M Abele, K Bürk, F Andres, H Topka, F Laccone, S Bösch, A Brice, G Cancel, J Dichgans, T Klockgether
DOI: http://dx.doi.org/10.1093/brain/120.12.2141 2141-2148 First published online: 1 December 1997


Forty-one patients suffering from autosomal dominant cerebellar ataxia type I (ADCA-I) were subjected to a genotype-phenotype correlation analysis using molecular genetic assignment to the spinocerebellar ataxia type 1, 2 or 3 (SCA1, -2 or -3) genetic locus, clinical examination and nerve conduction as well as evoked potential studies. Pyramidal tract signs, pale discs, and dysphagia were more frequent in SCA1 compared with SCA2 and SCA3 patients, while double vision occurred less frequently.
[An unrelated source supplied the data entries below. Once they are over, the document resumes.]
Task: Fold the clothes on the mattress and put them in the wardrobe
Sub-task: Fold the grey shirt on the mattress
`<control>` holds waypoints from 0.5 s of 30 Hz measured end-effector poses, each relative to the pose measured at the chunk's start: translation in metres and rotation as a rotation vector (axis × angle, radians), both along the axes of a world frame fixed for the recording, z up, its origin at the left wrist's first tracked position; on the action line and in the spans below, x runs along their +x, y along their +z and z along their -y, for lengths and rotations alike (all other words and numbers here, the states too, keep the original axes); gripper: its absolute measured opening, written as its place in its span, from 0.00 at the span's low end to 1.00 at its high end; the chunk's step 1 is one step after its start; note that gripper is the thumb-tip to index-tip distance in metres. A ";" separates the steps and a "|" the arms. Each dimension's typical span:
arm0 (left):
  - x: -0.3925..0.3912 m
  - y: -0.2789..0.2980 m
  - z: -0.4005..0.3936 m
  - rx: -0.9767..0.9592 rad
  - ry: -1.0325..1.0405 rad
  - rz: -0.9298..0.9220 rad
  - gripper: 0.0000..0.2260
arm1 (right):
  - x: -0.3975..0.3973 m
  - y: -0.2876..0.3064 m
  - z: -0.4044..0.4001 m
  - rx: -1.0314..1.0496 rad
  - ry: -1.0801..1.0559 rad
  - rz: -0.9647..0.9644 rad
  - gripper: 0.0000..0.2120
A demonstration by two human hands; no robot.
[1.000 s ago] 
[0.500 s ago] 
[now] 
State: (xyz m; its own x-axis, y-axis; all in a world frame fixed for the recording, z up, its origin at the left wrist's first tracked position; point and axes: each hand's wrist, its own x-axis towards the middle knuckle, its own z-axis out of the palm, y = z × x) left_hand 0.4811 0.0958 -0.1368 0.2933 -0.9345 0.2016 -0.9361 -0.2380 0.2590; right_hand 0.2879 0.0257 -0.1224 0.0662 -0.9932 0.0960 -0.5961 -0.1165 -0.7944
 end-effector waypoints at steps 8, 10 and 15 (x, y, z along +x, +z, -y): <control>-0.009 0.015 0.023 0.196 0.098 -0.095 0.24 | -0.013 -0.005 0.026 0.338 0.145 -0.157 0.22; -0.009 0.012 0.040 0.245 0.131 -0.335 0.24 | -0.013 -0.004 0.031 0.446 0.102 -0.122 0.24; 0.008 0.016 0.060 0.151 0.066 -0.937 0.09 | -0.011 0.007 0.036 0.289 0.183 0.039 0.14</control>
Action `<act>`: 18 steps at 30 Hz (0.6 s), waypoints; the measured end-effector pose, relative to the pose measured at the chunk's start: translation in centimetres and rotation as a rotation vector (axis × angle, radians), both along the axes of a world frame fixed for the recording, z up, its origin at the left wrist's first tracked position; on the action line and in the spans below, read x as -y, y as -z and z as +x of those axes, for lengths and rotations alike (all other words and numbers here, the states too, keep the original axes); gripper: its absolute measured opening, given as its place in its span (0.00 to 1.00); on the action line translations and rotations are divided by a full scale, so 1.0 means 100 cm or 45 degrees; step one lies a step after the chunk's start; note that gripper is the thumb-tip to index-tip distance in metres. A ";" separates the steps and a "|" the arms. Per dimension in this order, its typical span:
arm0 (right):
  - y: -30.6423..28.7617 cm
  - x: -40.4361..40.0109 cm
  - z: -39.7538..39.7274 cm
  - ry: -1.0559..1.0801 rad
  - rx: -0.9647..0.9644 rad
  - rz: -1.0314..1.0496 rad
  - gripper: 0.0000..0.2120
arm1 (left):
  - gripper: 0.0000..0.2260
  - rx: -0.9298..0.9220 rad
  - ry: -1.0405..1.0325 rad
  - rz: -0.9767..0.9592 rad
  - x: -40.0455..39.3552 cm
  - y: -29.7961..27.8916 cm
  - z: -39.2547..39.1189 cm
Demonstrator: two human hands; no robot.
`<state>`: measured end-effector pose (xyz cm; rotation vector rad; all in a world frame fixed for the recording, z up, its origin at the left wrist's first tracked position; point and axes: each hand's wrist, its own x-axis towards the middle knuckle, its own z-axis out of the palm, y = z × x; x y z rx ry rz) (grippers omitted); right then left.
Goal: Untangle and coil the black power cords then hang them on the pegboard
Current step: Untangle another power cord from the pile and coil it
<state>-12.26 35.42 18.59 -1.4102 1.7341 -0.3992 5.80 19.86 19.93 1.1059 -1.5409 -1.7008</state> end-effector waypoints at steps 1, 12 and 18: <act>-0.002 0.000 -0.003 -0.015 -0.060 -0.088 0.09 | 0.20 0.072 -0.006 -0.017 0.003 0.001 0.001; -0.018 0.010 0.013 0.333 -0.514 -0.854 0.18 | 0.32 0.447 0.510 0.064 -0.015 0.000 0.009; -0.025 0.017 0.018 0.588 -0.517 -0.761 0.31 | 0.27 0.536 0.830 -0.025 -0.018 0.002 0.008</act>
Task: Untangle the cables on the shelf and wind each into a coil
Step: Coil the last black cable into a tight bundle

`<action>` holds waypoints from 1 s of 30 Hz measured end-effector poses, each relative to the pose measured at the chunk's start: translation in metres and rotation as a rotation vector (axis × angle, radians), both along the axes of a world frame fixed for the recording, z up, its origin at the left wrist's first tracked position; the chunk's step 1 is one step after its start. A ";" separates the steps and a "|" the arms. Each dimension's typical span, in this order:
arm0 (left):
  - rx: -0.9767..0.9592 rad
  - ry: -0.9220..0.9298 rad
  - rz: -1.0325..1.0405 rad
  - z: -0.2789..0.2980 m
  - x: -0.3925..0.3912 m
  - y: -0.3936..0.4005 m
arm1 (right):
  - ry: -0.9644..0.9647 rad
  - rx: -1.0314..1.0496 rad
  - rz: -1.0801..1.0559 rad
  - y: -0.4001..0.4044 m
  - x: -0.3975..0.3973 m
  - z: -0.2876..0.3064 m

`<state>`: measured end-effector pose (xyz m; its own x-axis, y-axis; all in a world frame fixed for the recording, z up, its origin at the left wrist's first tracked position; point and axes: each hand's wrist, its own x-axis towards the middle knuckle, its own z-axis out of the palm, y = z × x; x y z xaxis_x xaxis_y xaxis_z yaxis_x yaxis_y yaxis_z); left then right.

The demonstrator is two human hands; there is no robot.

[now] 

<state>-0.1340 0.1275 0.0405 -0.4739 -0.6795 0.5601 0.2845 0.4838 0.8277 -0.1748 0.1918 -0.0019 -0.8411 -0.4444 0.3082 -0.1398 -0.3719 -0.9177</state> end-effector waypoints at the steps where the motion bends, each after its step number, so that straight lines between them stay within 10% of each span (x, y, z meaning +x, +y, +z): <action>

Visual evoked potentials and motor evoked potentials following transcranial magnetic stimulation were abnormal in almost all SCA1 patients, but only in a minority of SCA2 and SCA3 patients. In contrast, somatosensory evoked potentials were delayed or absent in the majority of patients with no significant differences between the mutations. Abnormalities of brainstem auditory evoked potentials were found in about half of the patients irrespective of the underlying mutation. In addition, reduced sensory nerve action potentials, suggesting sensory axonal neuropathy were found in all three mutations. These findings provide electrophysiological evidence that pyramidal and visual pathways are differentially affected in SCA1, SCA2 and SCA3 patients.